--- The problem ---
The lines from the start of the records below through the line containing "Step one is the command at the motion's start" are to be copied exactly, both ends included, with nothing added.

--- Records ---
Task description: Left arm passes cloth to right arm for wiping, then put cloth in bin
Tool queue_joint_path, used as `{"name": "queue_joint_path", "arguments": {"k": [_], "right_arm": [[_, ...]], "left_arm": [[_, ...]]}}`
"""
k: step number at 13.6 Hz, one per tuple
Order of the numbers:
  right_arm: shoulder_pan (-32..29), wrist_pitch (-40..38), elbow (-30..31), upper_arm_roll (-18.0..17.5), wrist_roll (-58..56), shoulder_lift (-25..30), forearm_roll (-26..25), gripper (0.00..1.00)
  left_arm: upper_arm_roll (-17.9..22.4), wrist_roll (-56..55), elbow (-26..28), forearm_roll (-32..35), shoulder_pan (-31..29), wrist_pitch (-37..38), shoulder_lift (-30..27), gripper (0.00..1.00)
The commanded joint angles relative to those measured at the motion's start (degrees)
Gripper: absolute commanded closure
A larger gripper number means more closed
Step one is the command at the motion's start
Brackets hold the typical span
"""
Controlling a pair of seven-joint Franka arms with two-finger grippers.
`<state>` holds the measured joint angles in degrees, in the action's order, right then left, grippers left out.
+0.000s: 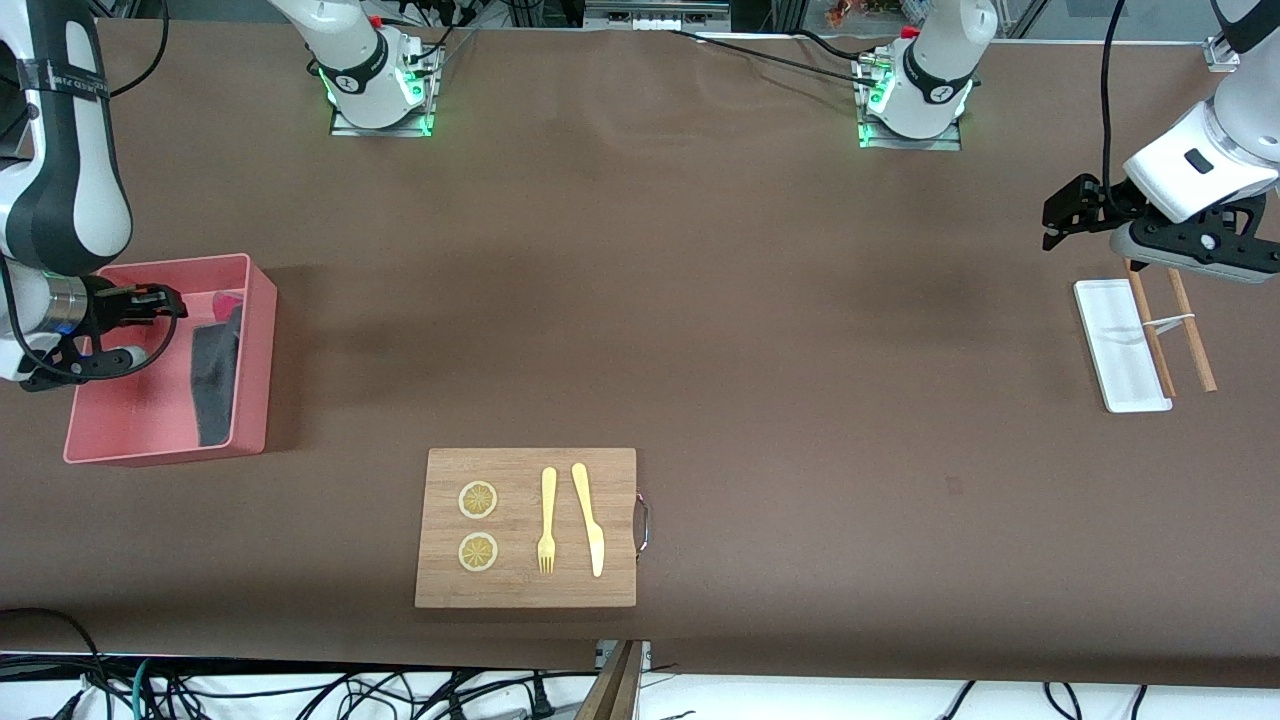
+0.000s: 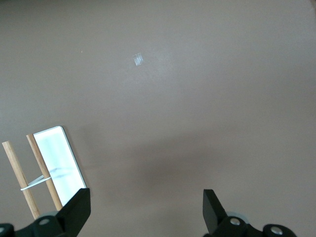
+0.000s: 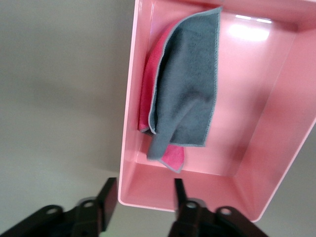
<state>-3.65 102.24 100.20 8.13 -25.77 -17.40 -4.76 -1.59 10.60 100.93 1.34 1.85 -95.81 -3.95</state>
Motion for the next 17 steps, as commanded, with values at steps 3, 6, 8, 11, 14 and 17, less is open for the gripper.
{"name": "queue_joint_path", "arguments": {"k": [3,6,8,11,14,17], "right_arm": [[-0.04,-3.00,-1.84,-4.68,3.33,7.72,1.07,0.00],[0.13,-8.18,-3.51,-8.82,12.48,12.64,3.42,0.00],[0.13,-11.78,-4.57,-8.92,16.69,15.28,8.17,0.00],[1.27,-15.58,-4.57,-9.45,23.73,19.42,8.72,0.00],[1.36,-14.88,-4.66,-9.89,23.05,19.43,8.45,0.00],[1.45,-15.31,-4.93,-10.24,23.13,19.51,8.10,0.00]], "left_arm": [[-0.43,1.35,0.41,1.03,-0.44,0.10,-0.70,0.00],[-0.43,1.26,0.41,1.03,-0.44,0.10,-0.70,0.00],[-0.43,1.35,0.41,1.03,-0.44,0.27,-0.70,0.00],[-0.43,1.35,0.41,1.03,-0.44,0.27,-0.70,0.00],[-0.43,1.35,0.41,1.03,-0.44,0.36,-0.79,0.00],[-0.43,1.35,0.41,1.12,-0.44,0.45,-0.79,0.00]]}}
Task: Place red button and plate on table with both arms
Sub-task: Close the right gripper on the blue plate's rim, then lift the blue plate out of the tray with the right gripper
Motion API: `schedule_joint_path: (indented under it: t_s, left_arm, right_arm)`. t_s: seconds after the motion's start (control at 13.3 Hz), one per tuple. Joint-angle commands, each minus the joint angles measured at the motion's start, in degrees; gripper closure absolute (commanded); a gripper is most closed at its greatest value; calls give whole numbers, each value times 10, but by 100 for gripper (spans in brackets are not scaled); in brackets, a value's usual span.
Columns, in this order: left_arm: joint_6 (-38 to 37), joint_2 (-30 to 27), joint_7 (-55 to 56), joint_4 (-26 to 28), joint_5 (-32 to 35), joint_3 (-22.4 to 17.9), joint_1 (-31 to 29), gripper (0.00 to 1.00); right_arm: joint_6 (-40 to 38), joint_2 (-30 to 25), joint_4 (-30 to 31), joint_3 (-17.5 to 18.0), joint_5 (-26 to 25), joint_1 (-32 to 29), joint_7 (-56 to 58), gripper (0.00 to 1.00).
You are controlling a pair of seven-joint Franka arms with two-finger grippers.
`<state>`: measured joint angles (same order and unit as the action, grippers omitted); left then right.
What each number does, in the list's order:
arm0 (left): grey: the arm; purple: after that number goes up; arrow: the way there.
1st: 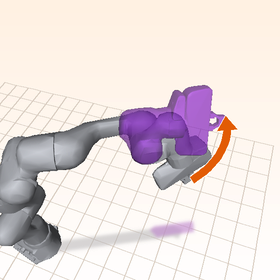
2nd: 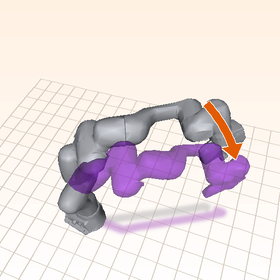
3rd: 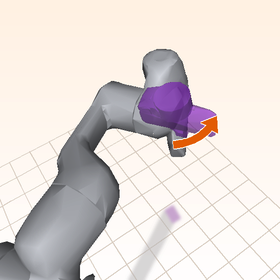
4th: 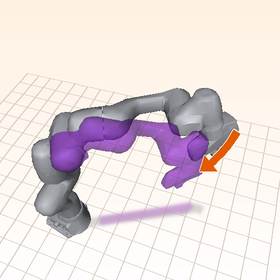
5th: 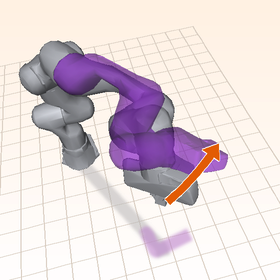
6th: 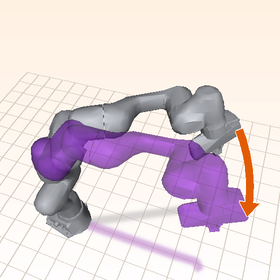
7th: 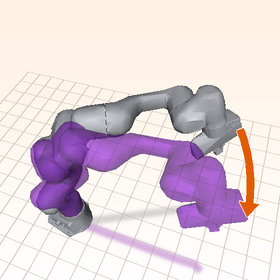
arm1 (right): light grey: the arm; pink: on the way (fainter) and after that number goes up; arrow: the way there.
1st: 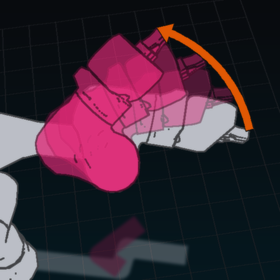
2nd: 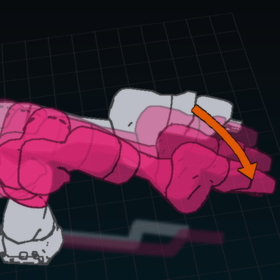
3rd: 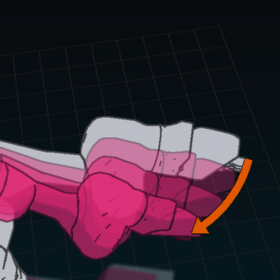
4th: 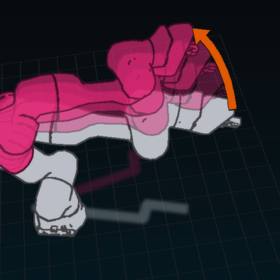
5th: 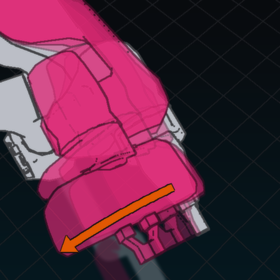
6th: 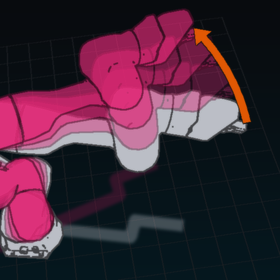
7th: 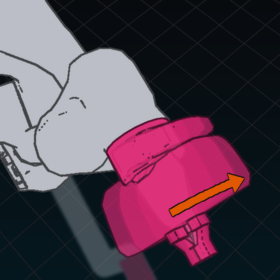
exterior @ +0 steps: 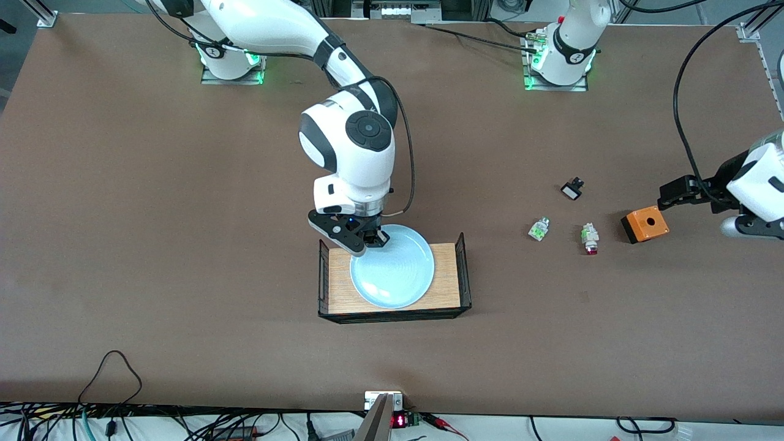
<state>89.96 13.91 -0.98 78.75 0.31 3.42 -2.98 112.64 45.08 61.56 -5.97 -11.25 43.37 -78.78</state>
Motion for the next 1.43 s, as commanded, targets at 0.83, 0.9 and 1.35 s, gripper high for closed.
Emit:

--- Response ---
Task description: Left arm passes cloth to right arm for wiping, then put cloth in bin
Tool queue_joint_path, used as `{"name": "queue_joint_path", "arguments": {"k": [_], "right_arm": [[_, ...]], "left_arm": [[_, ...]]}}`
"""
k: step number at 13.6 Hz, one per tuple
Order of the numbers:
  right_arm: shoulder_pan (-32..29), wrist_pitch (-40..38), elbow (-30..31), upper_arm_roll (-18.0..17.5), wrist_roll (-58..56), shoulder_lift (-25..30), forearm_roll (-26..25), gripper (0.00..1.00)
  left_arm: upper_arm_roll (-17.9..22.4), wrist_roll (-56..55), elbow (-26..28), forearm_roll (-32..35), shoulder_pan (-31..29), wrist_pitch (-37..38), shoulder_lift (-30..27), gripper (0.00..1.00)
The commanded joint angles relative to those measured at the motion's start (degrees)
Gripper: absolute commanded closure
A larger gripper number means more closed
Step one is the command at the motion's start

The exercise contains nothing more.